It’s bad when you encounter this type of person at the grocery store. It’s worse still when they marry into your family. But perhaps the very worst way you can interact with these wretched creatures is by asking them to write your college letter of recommendation.
You can’t have known the deep hatred for you that has been burning like magma within these teachers and advisers, or you never would have gone within ten feet of them. You probably liked them. You probably assumed the feeling was mutual.
I’m sure it was all they could do to keep from giggling when they told you that they’d recommended you with the highest praise. And you, poor soul, had no reason to doubt their word. How surprised you’d be, then, if you knew that they had instead made a very compelling case to us that you ritualistically torture baby seals every Tuesday night, and provided convincing flowcharts that prove that you are the sole cause of global warming.
That being said, most bad letters aren't actually crafted in spite. They’re usually written by well-meaning favorite teachers who had no intention whatsoever of ruining your hopes and dreams. But, like Lennie in Of Mice and Men, they love you so fiercely that they squish you to pulp in the vise-like grip of their good intentions.
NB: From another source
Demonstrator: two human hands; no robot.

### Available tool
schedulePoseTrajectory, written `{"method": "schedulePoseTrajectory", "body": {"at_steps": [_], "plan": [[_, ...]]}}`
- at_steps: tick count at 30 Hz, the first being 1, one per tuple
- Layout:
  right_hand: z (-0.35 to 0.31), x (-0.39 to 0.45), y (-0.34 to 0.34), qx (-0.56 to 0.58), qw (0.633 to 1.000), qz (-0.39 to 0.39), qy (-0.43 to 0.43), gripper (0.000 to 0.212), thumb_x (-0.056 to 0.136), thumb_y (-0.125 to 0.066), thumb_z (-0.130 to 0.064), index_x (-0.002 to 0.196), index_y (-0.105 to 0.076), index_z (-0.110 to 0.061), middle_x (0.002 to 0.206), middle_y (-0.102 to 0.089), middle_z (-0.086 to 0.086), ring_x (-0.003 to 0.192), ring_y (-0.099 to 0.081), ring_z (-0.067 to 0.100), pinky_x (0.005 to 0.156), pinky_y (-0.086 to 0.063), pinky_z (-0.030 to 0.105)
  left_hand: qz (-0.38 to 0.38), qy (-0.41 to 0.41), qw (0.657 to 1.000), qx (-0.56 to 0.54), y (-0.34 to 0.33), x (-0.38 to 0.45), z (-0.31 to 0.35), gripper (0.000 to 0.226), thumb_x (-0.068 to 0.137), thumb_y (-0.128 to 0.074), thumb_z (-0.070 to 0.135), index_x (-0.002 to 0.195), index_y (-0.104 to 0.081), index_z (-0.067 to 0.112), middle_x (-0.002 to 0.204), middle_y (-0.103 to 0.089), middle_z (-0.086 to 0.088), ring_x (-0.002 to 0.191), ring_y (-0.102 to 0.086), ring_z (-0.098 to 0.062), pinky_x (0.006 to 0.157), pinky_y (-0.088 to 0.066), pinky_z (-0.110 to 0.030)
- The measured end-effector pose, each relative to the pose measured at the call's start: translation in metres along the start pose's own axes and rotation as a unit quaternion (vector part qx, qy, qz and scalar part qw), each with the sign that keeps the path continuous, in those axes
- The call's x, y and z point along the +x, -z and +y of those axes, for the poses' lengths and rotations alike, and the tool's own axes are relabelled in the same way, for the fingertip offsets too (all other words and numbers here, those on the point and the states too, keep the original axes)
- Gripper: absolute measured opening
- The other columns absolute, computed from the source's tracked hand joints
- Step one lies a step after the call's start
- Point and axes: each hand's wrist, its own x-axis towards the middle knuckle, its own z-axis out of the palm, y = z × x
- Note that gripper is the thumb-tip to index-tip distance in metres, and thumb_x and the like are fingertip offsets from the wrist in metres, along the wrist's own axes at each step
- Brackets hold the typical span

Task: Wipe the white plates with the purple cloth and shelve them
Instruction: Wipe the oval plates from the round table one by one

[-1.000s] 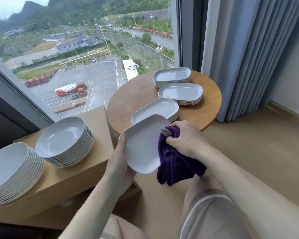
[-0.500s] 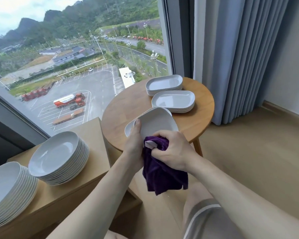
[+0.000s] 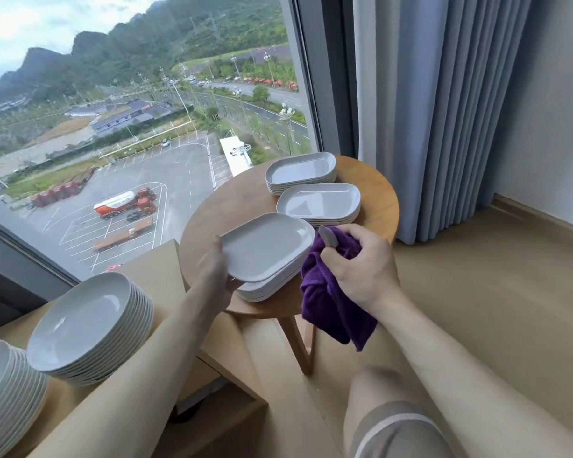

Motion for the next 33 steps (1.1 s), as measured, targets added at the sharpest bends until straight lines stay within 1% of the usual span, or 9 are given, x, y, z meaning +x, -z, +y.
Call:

They innocently assume we must be omniscient enough to know all of your past transgressions, and—in an effort to assure us that you aren’t actually the degenerate that you appear to be—proceed to give us an exhaustive list of every reason not to let you in.
|I jus' wrote the bestest recommendation ever!|
It is therefore important to make sure that you vet the teachers and advisors that you ask to write your letter of recommendation. Make sure that they actually like you. Make sure that you earned high marks (and worked diligently to earn those marks) in their class. Try to finagle some way to see their letter before they send it. If you can’t, try to give them some hints as to what they might put in it (or direct them to this post...)
If you don’t, you might get this:
[Quoted directly from the worst letter of recommendation we've ever received (names were changed). It's real. Seriously. We couldn't make something like this up. Our comments are in red.]
"Office Of Admission: University of Marymount [You got the name of our college wrong in the salutation. …This should be good.]
Student Recommendation Letter: John Stabdinback
To whom it may concern,
He’s not the most gifted athlete at our school; yet, he played on a nationally ranked football team. He’s not the most academically inclined student; yet, he chose a high-end college prep. school to attend. He’s not the best looking, the most talented, and he’ll certainly never be elected homecoming king [he sounds dreamy!]. So exactly who, or what, is he? [Sasquatch?]
I met Mr. Stabdinback two years ago in my tenth grade Poetry class […not at all surprised that he teaches poetry. Not even a little tiny bit]. He seemed somewhat academically talented, but lazy as the Mississippi is muddy. [I'm no expert, but I believe that's pretty muddy.] He struggled by with very little effort and seemed dedicated to doing his very least to get the very most. It didn’t work [shocking], and he ended up in summer school with me. [*evil cackle*] Under my direction…he began to see himself as someone who was up to the task of intense grammatical studies, reading a book a week (with quizzes every day), and deciphering the meaning of text without Cliff Notes [Actually, he most likely used Sparknotes.].
It was my great pleasure to see that he had been placed into my class his Jr. Year, so I could see if his effort continued from the summer or if he had failed to keep the momentum [*evil cackle redux*]. He was still “classic John,” a little lazy most of the time, though his effort had increased along with his understanding of the text, vocabulary, and grammar.
…So why recommend him to you? Well, I thought you would probably be reading many letters about students who are God’s second coming [Now that you mention it, I do have a letter from the Messiah right here on my desk!] so I thought I would do something a little different with my letter [How creative of you...] and introduce you to a student more base and earthy [like, uh, a potato]. He’s who he is, he’ll work hard for the Professors at your fine University and make both himself, his family, and his High School proud of him [You taught him grammar? *Face palm*] Much like David, the young shepherd in the Bible [Wait, so, he is a biblical character, then?], this young man has his slingshot and his stone and is aiming them at your school [...Should we duck and cover?]. Give him that chance in a million [Oh, don’t be so generous!] to be who he’s going to be [Don’t you mean, “what”?] at the University of Marymount [University? Twice? Really?].”
Bart [Filled-with-seething-hatred-for-my-students] Pike
Another couple of gems:
o “Sure, Alex may be the worst student in my class and near the bottom 5% of our prestigious school, but it is with upmost confidence that I say that he would be perfect for your university.” [Aww! Thanks!]
o “She struggled mightily with her academics, and probably always will.” [Wow. That’s exactly what we look for!]
o “I do not know the student personally, but I am sure that they might have some sort of impact on your school.” [I can say with some confidence that you may or may not have made any sort of statement with that sentence.]
o “I have no idea why I was the person she asked to write this letter.” [We, too, are at a loss.]
o “[Student’s name misspelled] is one of my favorite students.” [Clearly.]
o “James is an exemplary student. She has consistently earned top marks in my class and always takes an active role in discussion.” [Does James know that you think he’s a girl?]